■ Dataset extract
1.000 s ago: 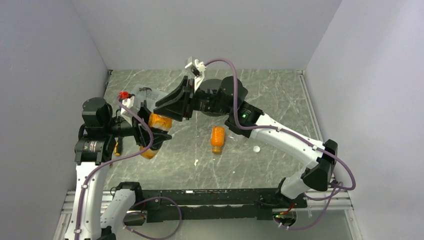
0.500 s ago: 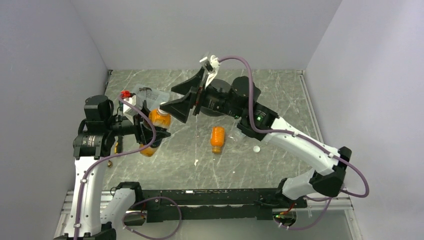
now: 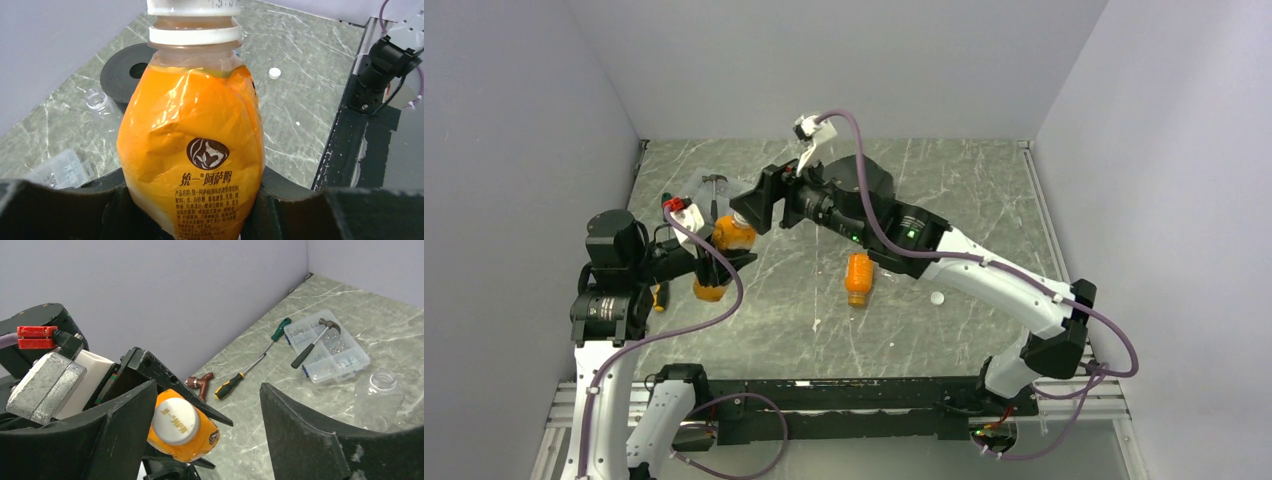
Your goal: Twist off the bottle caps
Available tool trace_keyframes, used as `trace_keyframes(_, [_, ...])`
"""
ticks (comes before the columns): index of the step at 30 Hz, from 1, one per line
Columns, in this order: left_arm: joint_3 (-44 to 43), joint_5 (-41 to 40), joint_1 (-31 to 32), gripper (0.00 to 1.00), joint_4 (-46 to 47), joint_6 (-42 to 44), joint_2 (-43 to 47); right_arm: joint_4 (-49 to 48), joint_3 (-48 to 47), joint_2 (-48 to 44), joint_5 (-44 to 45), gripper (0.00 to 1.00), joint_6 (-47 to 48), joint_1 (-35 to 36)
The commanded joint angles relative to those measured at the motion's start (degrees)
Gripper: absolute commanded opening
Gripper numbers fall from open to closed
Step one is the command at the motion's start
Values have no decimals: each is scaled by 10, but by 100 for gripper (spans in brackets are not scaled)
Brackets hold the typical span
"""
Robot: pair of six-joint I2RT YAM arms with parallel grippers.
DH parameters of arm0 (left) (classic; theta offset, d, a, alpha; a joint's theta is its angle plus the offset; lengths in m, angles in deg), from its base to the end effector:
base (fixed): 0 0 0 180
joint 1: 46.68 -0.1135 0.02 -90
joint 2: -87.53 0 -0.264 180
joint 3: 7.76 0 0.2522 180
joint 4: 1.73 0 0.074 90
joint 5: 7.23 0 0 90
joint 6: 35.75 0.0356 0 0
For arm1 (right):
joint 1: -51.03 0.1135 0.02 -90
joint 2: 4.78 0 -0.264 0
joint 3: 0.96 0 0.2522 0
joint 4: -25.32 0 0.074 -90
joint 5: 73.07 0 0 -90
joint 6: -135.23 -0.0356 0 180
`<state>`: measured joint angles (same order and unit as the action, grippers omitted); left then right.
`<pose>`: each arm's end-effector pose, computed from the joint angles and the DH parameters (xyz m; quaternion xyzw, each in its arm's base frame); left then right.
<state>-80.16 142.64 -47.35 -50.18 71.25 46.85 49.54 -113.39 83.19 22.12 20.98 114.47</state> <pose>0.1227 -0.0294 0.3917 0.3935 0.6461 -0.3163 0.5725 0.1592 0.3113 0.4822 -0.2062 0.6748 0.4673 0.5327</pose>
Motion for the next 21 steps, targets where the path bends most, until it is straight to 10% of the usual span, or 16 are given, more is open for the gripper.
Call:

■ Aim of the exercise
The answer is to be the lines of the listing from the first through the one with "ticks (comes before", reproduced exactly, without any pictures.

■ Written reply
1.000 s ago: 
0.500 s ago: 
now: 
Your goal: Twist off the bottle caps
Available tool trace_keyframes, used as `trace_keyframes(_, [_, ...])`
"""
ticks (comes before the columns): index of the step at 30 Hz, from 1, one per line

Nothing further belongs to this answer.